## [Task to complete]
In the listing below, locate the line that contains "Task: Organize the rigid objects" and the line that contains "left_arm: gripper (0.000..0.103". Restate word for word those two lines and every line between them, and nothing else.

________________

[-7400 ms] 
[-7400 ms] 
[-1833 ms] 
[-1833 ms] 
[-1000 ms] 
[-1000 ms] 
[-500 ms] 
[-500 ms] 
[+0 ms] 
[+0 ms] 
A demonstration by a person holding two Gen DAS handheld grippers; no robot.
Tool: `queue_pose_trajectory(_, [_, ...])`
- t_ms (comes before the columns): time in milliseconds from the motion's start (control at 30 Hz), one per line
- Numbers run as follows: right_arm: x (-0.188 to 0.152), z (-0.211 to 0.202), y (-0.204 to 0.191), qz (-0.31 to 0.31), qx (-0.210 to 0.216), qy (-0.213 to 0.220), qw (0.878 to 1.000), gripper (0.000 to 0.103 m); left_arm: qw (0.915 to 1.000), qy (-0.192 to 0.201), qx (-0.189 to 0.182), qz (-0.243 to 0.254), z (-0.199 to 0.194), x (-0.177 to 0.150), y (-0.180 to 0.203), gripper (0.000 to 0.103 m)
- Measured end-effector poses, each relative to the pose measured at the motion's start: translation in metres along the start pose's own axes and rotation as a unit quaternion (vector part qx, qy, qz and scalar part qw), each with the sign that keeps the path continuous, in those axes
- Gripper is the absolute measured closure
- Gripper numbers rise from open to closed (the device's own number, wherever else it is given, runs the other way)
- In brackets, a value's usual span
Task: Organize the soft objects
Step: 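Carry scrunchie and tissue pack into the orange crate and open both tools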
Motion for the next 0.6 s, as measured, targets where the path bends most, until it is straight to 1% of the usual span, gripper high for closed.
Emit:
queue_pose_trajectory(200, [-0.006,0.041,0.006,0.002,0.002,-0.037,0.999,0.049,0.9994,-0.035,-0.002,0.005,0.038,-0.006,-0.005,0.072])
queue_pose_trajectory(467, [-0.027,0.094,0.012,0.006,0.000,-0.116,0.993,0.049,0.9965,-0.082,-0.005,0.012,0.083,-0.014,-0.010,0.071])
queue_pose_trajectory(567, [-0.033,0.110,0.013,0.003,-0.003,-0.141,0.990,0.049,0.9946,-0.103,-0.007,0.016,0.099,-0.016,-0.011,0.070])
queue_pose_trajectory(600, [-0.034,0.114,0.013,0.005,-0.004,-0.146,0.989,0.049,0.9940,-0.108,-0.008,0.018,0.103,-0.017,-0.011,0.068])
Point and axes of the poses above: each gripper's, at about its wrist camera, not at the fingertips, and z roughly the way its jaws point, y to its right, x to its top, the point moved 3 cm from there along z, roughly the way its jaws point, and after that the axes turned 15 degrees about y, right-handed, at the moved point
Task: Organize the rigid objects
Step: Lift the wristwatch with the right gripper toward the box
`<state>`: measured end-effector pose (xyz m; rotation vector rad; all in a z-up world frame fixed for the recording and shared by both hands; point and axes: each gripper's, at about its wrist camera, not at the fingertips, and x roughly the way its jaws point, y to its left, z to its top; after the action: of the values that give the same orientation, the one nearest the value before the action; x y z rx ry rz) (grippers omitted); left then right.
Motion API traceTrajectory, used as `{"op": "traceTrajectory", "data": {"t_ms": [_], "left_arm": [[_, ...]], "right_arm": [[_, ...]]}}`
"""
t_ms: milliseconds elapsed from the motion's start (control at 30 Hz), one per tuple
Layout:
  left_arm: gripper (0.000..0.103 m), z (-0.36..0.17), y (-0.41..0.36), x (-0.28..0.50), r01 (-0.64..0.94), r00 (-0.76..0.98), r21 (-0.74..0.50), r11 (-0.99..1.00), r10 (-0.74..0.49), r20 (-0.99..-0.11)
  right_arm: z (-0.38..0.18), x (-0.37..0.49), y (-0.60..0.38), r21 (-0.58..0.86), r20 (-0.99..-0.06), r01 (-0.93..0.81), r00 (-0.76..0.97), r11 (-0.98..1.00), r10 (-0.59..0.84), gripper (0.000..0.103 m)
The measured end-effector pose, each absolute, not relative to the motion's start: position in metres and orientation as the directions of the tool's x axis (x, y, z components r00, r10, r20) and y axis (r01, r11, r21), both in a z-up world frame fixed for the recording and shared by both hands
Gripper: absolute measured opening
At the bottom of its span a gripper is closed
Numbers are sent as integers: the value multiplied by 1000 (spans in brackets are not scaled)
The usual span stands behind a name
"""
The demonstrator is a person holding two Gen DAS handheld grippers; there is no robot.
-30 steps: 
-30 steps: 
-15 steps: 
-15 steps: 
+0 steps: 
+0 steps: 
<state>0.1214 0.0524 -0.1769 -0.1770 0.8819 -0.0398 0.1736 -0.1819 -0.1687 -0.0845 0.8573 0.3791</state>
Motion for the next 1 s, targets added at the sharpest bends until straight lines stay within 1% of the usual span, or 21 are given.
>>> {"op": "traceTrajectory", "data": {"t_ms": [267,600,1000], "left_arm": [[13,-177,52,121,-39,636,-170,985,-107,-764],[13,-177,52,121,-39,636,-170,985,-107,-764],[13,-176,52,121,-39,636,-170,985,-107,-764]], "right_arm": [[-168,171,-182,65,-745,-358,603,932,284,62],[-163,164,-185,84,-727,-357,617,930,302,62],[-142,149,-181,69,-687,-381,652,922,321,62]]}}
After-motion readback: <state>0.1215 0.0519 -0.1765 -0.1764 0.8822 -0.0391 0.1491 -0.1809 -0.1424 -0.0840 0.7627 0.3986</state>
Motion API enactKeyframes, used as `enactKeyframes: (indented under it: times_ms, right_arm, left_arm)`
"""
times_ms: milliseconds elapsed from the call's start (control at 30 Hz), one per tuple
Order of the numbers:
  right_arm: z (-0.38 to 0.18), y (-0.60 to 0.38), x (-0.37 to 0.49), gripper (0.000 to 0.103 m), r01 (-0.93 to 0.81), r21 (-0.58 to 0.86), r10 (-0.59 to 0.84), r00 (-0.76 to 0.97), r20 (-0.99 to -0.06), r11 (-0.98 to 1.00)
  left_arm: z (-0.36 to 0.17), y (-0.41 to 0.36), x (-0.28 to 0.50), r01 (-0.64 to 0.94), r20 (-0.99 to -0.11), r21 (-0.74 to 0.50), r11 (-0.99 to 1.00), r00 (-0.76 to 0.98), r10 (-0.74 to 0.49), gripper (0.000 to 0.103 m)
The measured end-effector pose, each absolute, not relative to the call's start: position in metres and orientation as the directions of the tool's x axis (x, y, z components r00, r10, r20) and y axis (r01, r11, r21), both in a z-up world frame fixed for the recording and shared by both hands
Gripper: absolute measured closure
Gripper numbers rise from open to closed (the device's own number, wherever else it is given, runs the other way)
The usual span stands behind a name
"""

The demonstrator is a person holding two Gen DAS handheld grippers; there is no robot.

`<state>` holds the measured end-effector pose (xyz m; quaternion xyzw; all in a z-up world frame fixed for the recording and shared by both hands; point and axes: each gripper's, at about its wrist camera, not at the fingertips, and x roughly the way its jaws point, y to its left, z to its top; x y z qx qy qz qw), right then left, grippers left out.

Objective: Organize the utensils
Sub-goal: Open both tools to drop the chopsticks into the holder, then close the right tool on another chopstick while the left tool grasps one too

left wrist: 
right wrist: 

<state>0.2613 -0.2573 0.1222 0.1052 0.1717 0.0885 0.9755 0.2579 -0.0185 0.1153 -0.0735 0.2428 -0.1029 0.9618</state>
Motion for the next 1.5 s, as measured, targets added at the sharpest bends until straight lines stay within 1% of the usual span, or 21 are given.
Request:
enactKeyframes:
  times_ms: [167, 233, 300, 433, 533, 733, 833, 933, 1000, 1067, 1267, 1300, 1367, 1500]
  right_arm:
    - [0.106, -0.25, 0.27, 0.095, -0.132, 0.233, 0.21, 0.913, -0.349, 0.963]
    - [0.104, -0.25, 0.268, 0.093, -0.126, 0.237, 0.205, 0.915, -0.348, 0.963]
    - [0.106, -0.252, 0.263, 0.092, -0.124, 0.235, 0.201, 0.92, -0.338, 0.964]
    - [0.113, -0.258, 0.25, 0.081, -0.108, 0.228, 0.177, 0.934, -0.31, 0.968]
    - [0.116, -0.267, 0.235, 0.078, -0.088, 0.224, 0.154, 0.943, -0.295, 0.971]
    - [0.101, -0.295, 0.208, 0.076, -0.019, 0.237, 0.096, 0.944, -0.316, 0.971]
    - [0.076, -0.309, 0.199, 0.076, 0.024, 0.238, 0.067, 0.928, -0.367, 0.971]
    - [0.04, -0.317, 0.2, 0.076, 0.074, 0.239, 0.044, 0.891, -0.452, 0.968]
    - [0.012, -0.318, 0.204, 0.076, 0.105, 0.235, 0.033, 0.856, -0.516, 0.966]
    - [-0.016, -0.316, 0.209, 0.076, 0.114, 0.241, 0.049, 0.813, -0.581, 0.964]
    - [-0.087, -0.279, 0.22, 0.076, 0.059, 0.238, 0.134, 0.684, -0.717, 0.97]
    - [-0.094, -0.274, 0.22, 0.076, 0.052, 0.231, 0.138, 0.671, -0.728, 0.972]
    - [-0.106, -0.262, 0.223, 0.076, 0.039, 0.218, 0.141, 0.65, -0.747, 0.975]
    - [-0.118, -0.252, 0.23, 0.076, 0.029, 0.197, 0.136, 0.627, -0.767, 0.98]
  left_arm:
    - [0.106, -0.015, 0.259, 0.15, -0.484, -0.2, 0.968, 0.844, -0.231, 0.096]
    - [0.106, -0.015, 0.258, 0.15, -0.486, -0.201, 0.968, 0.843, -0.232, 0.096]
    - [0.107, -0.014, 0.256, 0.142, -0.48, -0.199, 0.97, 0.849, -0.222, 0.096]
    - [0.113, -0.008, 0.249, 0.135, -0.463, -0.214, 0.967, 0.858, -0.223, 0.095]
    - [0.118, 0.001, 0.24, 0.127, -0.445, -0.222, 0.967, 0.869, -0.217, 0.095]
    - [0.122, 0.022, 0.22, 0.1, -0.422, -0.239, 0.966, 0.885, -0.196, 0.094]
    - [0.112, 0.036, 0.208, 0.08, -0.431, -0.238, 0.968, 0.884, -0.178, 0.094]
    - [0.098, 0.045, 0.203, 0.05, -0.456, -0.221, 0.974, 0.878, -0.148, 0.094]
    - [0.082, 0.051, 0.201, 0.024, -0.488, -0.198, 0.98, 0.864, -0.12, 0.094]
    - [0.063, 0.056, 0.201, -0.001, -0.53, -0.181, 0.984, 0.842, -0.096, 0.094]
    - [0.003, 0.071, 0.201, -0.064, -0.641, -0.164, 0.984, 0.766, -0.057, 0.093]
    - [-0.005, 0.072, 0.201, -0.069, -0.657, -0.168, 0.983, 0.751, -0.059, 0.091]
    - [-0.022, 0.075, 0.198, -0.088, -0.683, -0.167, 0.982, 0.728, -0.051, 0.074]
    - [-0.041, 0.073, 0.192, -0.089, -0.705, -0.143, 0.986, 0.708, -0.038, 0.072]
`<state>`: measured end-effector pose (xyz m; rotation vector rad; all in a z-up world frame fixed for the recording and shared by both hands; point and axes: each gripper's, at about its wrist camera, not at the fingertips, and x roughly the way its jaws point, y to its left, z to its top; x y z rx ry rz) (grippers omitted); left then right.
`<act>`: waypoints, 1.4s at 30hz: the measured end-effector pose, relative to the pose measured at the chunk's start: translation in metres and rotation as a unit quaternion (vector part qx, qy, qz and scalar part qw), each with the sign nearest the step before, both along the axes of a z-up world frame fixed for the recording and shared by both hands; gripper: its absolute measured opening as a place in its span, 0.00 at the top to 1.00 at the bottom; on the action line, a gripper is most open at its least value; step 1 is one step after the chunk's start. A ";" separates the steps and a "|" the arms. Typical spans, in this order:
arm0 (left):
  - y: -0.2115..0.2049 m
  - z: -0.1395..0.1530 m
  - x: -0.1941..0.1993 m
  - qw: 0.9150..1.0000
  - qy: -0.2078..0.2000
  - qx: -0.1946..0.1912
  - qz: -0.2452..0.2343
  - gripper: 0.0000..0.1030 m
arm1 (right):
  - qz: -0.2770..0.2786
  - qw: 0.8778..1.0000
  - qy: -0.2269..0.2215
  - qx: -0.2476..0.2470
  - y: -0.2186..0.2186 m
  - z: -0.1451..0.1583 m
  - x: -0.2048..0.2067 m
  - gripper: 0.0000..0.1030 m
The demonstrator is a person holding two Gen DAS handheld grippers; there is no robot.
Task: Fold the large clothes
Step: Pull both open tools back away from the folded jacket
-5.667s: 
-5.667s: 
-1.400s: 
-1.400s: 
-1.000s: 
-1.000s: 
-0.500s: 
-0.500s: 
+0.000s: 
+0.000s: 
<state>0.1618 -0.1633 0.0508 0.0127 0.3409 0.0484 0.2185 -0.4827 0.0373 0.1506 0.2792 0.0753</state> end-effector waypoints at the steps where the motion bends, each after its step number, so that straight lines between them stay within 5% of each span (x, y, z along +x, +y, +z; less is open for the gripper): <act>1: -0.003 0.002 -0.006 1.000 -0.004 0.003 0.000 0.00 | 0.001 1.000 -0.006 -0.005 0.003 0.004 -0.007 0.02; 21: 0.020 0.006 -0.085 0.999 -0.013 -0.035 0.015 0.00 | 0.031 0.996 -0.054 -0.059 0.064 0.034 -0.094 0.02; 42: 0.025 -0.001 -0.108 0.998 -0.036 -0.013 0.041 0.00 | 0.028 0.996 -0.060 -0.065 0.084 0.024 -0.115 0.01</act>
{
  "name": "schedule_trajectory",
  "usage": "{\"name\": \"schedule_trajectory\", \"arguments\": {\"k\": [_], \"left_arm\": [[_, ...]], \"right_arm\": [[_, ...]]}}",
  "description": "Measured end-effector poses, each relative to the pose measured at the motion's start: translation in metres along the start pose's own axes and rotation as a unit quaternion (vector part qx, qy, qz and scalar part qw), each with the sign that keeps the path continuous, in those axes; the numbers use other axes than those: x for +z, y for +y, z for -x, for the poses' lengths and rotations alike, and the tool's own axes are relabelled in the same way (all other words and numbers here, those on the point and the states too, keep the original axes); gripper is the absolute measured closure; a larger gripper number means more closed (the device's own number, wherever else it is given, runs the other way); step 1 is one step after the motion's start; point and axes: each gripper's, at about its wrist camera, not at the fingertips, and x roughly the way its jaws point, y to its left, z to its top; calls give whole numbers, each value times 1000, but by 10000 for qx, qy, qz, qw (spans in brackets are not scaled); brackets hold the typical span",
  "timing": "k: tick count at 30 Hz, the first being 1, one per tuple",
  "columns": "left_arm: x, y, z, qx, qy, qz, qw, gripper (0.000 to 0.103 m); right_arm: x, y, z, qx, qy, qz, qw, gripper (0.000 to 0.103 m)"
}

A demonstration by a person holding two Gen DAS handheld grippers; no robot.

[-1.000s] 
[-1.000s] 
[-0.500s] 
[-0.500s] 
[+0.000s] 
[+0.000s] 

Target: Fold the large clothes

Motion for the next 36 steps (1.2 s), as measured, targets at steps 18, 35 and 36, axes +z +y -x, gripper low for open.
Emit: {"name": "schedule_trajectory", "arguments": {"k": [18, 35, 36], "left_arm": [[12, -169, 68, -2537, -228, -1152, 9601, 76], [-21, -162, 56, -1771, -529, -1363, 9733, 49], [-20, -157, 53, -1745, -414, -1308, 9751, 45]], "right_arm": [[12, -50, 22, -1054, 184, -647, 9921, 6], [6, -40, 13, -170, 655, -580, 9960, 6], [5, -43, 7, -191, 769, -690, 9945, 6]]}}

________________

## [Reply]
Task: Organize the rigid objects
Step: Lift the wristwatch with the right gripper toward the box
`<state>`: measured end-effector pose (xyz m; rotation vector rad; all in a z-up world frame fixed for the recording and shared by both hands; point and axes: each gripper's, at about its wrist camera, not at the fingertips, and x roughly the way its jaws point, y to its left, z to its top; after the action: of the values that give the same orientation, the one nearest the value before the action; x y z rx ry rz) (grippers omitted); left then right.
Motion API traceTrajectory, used as `{"op": "traceTrajectory", "data": {"t_ms": [_], "left_arm": [[_, ...]], "right_arm": [[_, ...]]}}`
"""
t_ms: milliseconds elapsed from the motion's start (control at 30 Hz), one per tuple
Layout:
  left_arm: gripper (0.000..0.103 m), z (-0.36..0.17), y (-0.41..0.36), x (-0.28..0.50), r01 (-0.64..0.94), r00 (-0.76..0.98), r21 (-0.74..0.50), r11 (-0.99..1.00), r10 (-0.74..0.49), r20 (-0.99..-0.11)

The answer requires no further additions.